An hour southeast of London, Dickens lived in the village of Rochester for most of his life. There are numerous places in town associated with him, and he’s honored with an annual festival. At the graveyard, a simple plaque says: “Charles Dickens wished to be buried here.”

F. SCOTT & ZELDA FITZGERALD
F. SCOTT FITZGERALD

SEPTEMBER 24, 1896 – DECEMBER 21, 1940

ZELDA FITZGERALD

JULY 24, 1900 – MARCH 10, 1948

The early lives of the author F. Scott Fitzgerald and his wife Zelda epitomized the triumphs of the Roaring Twenties in affluence, accomplishment, and melodramatic love. Unfortunately, their fable reflected both sides of the dream, and they later suffered the common tragedies of intemperance.

Upon publication of his first novel,
This Side of Paradise
, Scott married Zelda in an extravagant ceremony. They rode the crest of success and enjoyed the fame that his novel brought. Their exploits, recounted in newspapers and popular magazines, included jumping into the Plaza Hotel’s fountain fully clothed, riding in an open car through the city streets, and reveling at glamorous parties. They led the privileged lives of aspiring socialites.
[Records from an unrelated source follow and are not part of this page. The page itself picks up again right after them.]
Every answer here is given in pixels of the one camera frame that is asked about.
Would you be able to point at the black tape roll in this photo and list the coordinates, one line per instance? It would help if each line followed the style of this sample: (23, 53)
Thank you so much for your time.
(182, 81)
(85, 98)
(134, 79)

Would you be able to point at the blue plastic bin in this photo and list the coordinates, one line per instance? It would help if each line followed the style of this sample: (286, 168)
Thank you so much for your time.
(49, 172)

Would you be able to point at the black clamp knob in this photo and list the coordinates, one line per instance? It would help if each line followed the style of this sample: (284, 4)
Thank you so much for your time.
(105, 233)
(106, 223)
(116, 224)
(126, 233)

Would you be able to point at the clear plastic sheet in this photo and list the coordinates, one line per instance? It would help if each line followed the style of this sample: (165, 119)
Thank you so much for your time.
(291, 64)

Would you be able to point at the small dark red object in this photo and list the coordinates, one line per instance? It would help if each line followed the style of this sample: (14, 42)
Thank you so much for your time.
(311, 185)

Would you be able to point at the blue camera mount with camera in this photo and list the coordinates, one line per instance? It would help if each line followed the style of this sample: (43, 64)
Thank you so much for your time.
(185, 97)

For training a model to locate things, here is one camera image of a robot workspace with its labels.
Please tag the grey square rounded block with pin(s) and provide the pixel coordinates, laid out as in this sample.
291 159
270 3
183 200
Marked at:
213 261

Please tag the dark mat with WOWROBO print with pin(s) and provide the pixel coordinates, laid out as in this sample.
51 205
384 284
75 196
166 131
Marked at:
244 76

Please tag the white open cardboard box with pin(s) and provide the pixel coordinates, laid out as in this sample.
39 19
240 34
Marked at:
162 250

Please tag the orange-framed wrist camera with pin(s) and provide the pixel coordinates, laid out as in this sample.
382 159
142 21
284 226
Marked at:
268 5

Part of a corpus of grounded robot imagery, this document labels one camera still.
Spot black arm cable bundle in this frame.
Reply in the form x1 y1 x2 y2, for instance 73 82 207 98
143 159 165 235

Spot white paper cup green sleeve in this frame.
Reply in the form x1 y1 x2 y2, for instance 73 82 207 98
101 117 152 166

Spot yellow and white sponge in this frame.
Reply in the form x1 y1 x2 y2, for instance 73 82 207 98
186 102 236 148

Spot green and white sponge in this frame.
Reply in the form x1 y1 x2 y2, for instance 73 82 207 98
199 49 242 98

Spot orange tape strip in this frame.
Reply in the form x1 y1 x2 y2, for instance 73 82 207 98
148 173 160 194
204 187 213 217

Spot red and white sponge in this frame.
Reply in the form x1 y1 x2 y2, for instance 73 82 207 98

Their life together though, lacked any semblance of order, and their wealth was something of an illusion. Scott, the overnight sensation, in fact earned very little for his work, and wrote for mass-circulation magazines to supplement his income. Though he endeavored to further his literary reputation, he was gaining common recognition only as an extravagant drunk. Meanwhile, Zelda struggled to maintain an identity, and her formerly charming, unconventional behavior became eccentric and bizarre.

After endless revision,
The Great Gatsby
was finally released in 1925 to critical praise, but even these sales proved disappointing, and the Fitzgeralds continued to live far beyond their means. As debts mounted, Scott plunged into alcoholism, and domestic rows triggered by drinking were frequent. Increasingly unstable, Zelda was institutionalized in 1930 and eventually diagnosed with schizophrenia. She would spend the rest of her life in and out of psychiatric hospitals.